### Description of the task
In the material below, transcribe every line from the first through the line holding "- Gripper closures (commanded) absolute", exactly, and stop after that line.

### Dataset section

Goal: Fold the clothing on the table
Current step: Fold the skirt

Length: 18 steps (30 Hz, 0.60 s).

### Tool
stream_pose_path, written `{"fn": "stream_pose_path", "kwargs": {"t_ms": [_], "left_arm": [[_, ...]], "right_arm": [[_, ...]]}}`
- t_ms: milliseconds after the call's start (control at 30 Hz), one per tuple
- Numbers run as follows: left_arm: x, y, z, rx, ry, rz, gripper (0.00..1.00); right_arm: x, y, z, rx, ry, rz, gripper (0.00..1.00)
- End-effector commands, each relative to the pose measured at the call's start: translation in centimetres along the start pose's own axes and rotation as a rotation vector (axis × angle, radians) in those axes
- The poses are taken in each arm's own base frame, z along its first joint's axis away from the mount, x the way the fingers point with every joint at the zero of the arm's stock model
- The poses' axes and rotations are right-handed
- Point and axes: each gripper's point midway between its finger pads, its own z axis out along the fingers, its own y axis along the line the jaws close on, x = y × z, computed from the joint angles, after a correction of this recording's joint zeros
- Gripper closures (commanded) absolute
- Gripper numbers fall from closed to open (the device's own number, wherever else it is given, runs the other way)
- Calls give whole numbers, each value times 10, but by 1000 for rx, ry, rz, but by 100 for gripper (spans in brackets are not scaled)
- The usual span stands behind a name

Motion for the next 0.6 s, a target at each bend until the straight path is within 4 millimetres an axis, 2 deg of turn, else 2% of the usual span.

### Written response
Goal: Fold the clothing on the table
Current step: Fold the skirt

Length: 18 steps (30 Hz, 0.60 s).

### Tool
stream_pose_path, written `{"fn": "stream_pose_path", "kwargs": {"t_ms": [_], "left_arm": [[_, ...]], "right_arm": [[_, ...]]}}`
- t_ms: milliseconds after the call's start (control at 30 Hz), one per tuple
- Numbers run as follows: left_arm: x, y, z, rx, ry, rz, gripper (0.00..1.00); right_arm: x, y, z, rx, ry, rz, gripper (0.00..1.00)
- End-effector commands, each relative to the pose measured at the call's start: translation in centimetres along the start pose's own axes and rotation as a rotation vector (axis × angle, radians) in those axes
- The poses are taken in each arm's own base frame, z along its first joint's axis away from the mount, x the way the fingers point with every joint at the zero of the arm's stock model
- The poses' axes and rotations are right-handed
- Point and axes: each gripper's point midway between its finger pads, its own z axis out along the fingers, its own y axis along the line the jaws close on, x = y × z, computed from the joint angles, after a correction of this recording's joint zeros
- Gripper closures (commanded) absolute

The requested output is complete.